# Children's Bible WITHOUT images of Christ?



## Philip A (Jul 24, 2010)

Does anyone know of one? I see that the new single volume hardback of Catherine Vos's work has images of Christ, can anyone confirm or deny whether the older three paperback volumes do?


----------



## Willem van Oranje (Jul 24, 2010)

I gave to my eldest daughter the The Children's King James Bible. From Reformation Heritage Books. This is a real word-for-word Bible translation.


----------



## ericfromcowtown (Jul 24, 2010)

I can't answer the post directly.

But, we just purchased The New Children's Bible by Anne de Vries and it doesn't have any images of Christ, but is richly illustrated. 

It's still a little too mature for our 2 year old, but it looks like it will be good.


----------



## Willem van Oranje (Jul 24, 2010)

Philip A said:


> Does anyone know of one? I see that the new single volume hardback of Catherine Vos's work has images of Christ, can anyone confirm or deny whether the older three paperback volumes do?


 
If it's a "Bible storybook" you're looking for, the paperback editions of Catherine Vos' work published by Banner of Truth do not contain any purported images of Christ.


----------



## ClayPot (Jul 24, 2010)

In order to beat "the Josh" to the punch, there are no Bibles with images of Christ. But I know what you mean. I have done quite a bit of searching on this topic, and the two previously mentioned (The New Children's Bible and the Banner of Truth version of Catherine Vos's Children's Bible) are the only two I have found that don't have images which are supposed to be Jesus.


----------



## larryjf (Jul 24, 2010)

Willem van Oranje said:


> I gave to my eldest daughter the The Children's King James Bible. From Reformation Heritage Books. This is a real word-for-word Bible translation.


 
Does this one have no images of Christ?


----------



## Willem van Oranje (Jul 24, 2010)

larryjf said:


> Willem van Oranje said:
> 
> 
> > I gave to my eldest daughter the The Children's King James Bible. From Reformation Heritage Books. This is a real word-for-word Bible translation.
> ...


 
Correct. No purported images of Christ. We should expect nothing less of Reformation Heritage Books. 

And it's a "real Bible", not a novellized Bible stories book. It does contain an illustration hear and there, and some retold Bible story narratives interspersed within the 66 canonical books of God-breathed Scripture.


----------



## Semper Fidelis (Jul 24, 2010)

You can find used books of Catherine Vos' Child's Story Bible here: Amazon.com: CHILD'S STORY BIBLE COMPLETE IN ONE VOLUME: Catherine F. Vos: Books

I am uncertain if the 1949 version had any images but the cover doesn't have any images. I love Vos' work in this.
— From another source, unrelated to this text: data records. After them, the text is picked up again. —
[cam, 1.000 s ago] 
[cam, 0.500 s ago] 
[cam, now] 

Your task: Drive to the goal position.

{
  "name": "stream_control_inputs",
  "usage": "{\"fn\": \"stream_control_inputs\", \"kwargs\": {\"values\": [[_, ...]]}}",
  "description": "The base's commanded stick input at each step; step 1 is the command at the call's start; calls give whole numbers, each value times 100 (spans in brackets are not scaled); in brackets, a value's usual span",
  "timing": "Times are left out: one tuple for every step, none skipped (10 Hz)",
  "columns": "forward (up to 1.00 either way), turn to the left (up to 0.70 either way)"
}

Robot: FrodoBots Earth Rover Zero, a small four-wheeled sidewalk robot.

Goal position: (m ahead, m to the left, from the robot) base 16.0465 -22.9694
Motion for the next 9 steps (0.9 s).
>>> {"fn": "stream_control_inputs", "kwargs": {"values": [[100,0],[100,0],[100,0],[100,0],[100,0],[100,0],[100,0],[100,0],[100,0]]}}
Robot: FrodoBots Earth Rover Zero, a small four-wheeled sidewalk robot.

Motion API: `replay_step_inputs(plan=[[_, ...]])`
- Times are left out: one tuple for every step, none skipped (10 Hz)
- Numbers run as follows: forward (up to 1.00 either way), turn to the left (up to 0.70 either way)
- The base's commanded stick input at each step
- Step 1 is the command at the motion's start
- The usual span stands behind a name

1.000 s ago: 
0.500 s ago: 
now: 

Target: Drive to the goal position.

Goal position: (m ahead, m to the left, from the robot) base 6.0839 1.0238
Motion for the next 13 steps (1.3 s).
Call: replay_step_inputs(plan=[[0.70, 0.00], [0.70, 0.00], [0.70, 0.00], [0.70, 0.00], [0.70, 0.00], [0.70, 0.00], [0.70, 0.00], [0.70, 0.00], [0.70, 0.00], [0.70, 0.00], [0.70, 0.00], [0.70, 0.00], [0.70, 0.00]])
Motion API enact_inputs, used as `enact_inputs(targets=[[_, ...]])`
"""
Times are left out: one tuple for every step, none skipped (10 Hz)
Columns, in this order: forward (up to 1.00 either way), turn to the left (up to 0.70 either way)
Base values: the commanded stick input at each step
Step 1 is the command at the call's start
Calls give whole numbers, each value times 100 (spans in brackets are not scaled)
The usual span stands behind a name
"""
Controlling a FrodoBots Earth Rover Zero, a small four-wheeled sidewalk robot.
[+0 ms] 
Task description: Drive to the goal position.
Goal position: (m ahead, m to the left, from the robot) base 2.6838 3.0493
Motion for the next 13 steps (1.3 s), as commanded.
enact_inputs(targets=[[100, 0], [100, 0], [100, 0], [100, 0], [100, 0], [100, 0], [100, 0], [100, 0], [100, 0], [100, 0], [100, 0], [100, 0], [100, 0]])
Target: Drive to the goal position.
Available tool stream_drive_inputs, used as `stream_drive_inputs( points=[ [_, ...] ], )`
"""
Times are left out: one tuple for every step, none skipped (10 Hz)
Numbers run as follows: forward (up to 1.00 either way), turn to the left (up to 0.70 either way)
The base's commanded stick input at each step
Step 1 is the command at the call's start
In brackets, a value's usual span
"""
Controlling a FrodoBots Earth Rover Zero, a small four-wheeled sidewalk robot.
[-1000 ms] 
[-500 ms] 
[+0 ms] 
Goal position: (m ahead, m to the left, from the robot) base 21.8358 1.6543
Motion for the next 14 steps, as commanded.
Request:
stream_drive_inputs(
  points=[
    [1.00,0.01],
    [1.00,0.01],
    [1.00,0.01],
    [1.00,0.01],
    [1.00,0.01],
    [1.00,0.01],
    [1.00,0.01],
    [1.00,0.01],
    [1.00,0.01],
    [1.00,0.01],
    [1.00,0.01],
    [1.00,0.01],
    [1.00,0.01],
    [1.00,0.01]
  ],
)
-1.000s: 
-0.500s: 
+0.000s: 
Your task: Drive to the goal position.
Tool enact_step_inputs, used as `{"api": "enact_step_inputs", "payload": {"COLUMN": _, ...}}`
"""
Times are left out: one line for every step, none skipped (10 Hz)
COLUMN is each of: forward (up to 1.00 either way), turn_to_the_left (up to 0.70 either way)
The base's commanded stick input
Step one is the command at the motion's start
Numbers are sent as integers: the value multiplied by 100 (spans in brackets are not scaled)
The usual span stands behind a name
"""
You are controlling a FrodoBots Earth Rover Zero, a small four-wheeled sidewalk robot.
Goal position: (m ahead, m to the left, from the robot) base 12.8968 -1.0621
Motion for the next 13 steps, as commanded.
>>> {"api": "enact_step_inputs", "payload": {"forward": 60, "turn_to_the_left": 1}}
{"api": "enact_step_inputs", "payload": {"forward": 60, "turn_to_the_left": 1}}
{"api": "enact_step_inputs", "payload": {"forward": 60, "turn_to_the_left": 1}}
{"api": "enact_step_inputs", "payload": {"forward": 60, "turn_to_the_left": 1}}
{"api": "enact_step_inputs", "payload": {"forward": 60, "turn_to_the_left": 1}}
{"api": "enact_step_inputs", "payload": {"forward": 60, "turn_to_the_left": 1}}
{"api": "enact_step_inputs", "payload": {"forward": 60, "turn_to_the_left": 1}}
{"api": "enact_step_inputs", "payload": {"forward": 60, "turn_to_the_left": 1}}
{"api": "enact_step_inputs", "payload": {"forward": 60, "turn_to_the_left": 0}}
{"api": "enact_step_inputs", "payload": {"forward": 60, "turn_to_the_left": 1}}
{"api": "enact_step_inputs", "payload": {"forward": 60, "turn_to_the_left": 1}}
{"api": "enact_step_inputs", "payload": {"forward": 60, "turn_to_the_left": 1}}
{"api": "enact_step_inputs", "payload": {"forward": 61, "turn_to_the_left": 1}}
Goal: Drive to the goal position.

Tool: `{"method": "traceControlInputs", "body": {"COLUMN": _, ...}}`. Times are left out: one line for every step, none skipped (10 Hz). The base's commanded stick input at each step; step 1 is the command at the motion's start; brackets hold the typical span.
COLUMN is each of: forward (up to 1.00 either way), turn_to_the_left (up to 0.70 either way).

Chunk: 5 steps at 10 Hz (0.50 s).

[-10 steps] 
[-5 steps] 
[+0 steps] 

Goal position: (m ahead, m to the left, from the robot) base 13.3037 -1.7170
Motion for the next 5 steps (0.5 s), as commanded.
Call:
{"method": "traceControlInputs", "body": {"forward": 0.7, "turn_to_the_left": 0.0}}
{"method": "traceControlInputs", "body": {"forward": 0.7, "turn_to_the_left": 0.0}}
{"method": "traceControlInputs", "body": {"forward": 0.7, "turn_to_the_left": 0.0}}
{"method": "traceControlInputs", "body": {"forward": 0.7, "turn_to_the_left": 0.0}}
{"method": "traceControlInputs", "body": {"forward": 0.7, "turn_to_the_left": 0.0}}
As for Bibles that I give my children, I buy them hardbound ESV Bibles with large print, which is the version we read at Church. I buy covers for them. It's very exciting for my kids to be able to turn to their own Bibles during the reading of the Word.


ESV Large Print Bible, Hardcover, Black Letter


----------



## Iconoclast (Jul 24, 2010)

Take out a pair of scissors and do the work of an iconoclast


----------